The Great or New Cathedral was begun in 1684 on the orders of Tsarina Sofia, Peter the Great's half-sister and regent for the early years of his reign. The cathedral has some unusual features which can be attributed to the fact that its builders were masons and artisans brought from Ukraine. According to Ukranian custom, the five domes of the cathedral are positioned to represent the four corners of the earth, a design which scandalized Old Believers, who gave it the name "The Antichrist's Altar". The impressive eight-tiered iconostasis was carved between 1688 and 1698, and centers on a sixteenth century copy of Lady of the Don. The frescoes in the cathedral were painted by Italian Antonio Claudio between 1782 and 1785, making them the first church paintings in Moscow to be executed by a foreigner.

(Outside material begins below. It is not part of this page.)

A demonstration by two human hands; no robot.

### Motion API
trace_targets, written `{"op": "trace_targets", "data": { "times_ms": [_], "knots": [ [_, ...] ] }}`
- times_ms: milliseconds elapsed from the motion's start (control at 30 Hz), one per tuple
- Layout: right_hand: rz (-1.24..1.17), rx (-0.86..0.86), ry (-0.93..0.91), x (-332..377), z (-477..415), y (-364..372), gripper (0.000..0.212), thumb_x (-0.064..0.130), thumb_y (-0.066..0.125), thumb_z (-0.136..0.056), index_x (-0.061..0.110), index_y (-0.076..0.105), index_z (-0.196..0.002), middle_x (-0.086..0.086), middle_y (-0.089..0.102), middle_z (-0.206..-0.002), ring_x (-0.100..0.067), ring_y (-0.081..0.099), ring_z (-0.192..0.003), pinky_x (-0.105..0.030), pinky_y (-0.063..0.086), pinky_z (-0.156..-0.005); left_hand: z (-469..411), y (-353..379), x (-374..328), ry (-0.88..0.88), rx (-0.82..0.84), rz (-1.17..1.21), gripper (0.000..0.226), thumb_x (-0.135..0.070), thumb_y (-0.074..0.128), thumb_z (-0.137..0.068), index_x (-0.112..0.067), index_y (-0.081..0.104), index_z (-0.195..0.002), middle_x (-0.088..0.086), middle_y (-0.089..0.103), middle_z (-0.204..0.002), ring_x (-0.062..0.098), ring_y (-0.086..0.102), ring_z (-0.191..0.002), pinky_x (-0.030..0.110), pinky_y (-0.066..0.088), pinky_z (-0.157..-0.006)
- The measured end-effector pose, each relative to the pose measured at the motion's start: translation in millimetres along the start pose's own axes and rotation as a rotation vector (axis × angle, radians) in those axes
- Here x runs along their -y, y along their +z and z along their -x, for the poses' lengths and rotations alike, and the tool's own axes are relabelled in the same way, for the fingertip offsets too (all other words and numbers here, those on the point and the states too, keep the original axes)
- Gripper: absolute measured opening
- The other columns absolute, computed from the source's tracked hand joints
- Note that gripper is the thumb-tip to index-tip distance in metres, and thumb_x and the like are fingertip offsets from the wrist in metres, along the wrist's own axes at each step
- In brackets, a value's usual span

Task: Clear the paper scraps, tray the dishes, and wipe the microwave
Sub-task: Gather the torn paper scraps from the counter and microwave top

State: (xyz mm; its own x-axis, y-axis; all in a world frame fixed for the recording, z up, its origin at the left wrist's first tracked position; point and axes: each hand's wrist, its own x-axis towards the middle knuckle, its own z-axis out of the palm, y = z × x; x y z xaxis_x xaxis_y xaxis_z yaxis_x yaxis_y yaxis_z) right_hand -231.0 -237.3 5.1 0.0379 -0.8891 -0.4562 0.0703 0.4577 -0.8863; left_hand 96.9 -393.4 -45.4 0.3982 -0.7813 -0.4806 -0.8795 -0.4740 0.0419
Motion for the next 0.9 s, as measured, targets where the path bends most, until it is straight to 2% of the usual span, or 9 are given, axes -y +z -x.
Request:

At about the time of the construction of the New Cathedral, the walls of the monastery were also reconstructed in Moscow Baroque style. The high crenellated red walls, with twelve crowned towers built between 1686 and 1711, resemble those of the Novodevichy Convent. Of particular note is the soaring Gate-Church of the Tikhvin Virgin, which acts as the entrance to the monastery.

The plague that ravaged Moscow in 1771 not only brought riots to the monastery - during which Ambrosius, Archbishop of Moscow, who had fled from the Kremlin, was bludgeoned to death by an angry mob - it also led to an edict from Catherine the Great that no cemetery be located within the city limits. Seven Orthodox cemeteries were then established around the city, and the Donskoy Cemetery became the most prestigious. Among the great families that began to use the cemetery were the princes Golitsyn and Zubov, who built private chapels - the Alexander Svirsky Church and the Archangel Church respectively - within the grounds of the monastery.

The monastery was closed soon after the Revolution, and it was chosen by the Bolshevik government as the site for a Museum of Atheism, opened in the Great Cathedral in 1929. Patriarch Tikhon, who was invested in 1917, was held prisoner in the monastery from 1922 to 1923, and buried in an unmarked grave there. The monastery's hospital became the city's first crematorium, and a branch of the Shchusev Architectural Museum was established at the monastery to house (in semi-secret) sculptures and ornaments from destroyed churches. Services in the Old Cathedral resumed in 1946, but only in 1992 was the monastery returned to the Church. Soon after this event, which was marked by the reburial of Tikhon, a fire destroyed all the icons in the Great Cathedral. The monastery is still undergoing restoration work, but is an active institution with a publishing house and a studio for icon restoration.